Saved data entries:
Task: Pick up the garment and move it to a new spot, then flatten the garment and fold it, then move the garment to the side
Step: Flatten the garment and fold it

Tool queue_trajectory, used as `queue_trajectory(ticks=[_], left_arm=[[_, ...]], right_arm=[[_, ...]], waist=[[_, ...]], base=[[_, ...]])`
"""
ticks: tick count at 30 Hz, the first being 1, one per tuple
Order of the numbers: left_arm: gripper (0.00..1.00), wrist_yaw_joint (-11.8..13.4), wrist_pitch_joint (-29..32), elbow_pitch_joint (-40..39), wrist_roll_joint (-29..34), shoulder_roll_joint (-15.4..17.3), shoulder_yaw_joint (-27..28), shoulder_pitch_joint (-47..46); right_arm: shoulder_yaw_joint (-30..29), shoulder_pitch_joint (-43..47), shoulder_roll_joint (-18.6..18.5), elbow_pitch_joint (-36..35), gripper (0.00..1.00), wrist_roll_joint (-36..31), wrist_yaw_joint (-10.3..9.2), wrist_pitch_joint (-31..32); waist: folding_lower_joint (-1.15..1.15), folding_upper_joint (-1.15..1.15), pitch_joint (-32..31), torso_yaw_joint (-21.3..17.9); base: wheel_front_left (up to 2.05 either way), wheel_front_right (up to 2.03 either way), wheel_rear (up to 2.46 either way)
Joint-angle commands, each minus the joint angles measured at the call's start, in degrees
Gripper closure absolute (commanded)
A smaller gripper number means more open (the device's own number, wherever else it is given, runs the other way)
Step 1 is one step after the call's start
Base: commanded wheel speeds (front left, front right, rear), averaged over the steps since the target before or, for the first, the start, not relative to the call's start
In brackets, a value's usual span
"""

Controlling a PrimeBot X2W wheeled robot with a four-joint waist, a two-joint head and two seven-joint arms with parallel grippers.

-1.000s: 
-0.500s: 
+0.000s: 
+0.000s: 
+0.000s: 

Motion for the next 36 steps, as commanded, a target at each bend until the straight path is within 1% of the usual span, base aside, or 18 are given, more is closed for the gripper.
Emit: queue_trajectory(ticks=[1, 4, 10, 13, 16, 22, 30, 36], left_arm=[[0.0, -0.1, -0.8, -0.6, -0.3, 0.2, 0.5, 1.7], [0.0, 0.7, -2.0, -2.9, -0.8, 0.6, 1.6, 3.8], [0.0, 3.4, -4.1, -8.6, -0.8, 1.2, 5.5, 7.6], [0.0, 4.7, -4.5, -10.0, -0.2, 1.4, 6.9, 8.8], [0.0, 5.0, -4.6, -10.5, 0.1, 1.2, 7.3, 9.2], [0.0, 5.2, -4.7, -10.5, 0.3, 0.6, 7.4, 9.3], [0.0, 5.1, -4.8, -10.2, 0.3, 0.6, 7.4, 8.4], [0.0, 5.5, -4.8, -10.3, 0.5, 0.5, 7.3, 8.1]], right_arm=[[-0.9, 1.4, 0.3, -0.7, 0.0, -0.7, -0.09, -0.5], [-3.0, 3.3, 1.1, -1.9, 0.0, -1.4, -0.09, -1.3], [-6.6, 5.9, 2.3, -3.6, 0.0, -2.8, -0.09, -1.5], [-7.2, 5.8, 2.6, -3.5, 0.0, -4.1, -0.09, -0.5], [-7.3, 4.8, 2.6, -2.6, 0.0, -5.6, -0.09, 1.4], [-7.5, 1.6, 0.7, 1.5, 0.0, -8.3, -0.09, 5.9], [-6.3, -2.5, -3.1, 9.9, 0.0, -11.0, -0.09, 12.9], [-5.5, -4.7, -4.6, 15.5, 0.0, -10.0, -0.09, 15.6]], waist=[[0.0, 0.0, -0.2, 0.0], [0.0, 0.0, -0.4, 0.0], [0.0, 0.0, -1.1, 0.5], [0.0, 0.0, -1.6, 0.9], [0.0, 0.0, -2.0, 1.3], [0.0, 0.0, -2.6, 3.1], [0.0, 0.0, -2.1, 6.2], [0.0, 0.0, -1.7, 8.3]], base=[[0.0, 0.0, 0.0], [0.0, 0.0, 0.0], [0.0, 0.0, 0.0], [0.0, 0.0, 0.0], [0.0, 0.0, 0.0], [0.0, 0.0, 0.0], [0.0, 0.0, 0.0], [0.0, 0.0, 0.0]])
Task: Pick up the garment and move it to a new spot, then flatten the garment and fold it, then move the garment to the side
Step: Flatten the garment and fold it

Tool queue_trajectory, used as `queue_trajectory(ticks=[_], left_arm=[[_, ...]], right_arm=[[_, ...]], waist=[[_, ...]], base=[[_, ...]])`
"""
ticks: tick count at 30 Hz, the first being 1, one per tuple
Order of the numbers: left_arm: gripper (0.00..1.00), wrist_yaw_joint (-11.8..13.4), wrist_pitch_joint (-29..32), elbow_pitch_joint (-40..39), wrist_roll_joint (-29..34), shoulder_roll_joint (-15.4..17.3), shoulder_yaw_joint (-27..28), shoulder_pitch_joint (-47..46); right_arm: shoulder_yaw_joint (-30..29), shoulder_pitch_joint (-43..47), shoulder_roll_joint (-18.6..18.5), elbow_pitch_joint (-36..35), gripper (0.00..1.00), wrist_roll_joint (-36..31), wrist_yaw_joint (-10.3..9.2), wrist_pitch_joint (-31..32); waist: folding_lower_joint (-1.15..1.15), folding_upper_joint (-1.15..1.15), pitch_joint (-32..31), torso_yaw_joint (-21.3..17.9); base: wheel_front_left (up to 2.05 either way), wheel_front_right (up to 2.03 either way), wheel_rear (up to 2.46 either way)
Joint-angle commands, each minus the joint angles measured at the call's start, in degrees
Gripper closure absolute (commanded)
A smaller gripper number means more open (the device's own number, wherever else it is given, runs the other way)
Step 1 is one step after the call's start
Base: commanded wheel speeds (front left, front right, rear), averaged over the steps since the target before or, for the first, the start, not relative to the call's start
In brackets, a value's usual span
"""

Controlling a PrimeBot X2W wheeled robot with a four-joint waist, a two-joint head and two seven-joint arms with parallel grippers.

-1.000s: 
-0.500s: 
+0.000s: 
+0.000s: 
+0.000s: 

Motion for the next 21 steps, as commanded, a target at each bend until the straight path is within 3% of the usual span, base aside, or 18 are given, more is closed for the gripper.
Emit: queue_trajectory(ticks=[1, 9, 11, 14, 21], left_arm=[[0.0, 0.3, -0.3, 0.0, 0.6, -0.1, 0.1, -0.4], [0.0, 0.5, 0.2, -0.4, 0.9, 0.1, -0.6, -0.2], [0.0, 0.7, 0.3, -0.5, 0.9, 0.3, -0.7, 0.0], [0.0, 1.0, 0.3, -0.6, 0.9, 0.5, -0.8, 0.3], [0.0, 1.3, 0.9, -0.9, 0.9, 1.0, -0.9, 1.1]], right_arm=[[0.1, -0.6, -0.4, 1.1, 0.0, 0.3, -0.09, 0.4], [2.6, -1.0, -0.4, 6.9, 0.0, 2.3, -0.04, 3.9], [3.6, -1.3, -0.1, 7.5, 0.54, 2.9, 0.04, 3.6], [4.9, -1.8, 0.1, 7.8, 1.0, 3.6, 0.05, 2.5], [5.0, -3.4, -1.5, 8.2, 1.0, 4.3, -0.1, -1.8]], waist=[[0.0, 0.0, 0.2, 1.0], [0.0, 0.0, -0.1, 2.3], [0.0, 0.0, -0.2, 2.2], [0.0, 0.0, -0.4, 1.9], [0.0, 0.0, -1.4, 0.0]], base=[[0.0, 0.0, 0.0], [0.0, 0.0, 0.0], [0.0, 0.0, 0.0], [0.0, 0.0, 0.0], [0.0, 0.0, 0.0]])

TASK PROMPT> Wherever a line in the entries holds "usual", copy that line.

EXERCISE OUTPUT>
In brackets, a value's usual span
Motion for the next 36 steps, as commanded, a target at each bend until the straight path is within 1% of the usual span, base aside, or 18 are given, more is closed for the gripper.
In brackets, a value's usual span
Motion for the next 21 steps, as commanded, a target at each bend until the straight path is within 3% of the usual span, base aside, or 18 are given, more is closed for the gripper.

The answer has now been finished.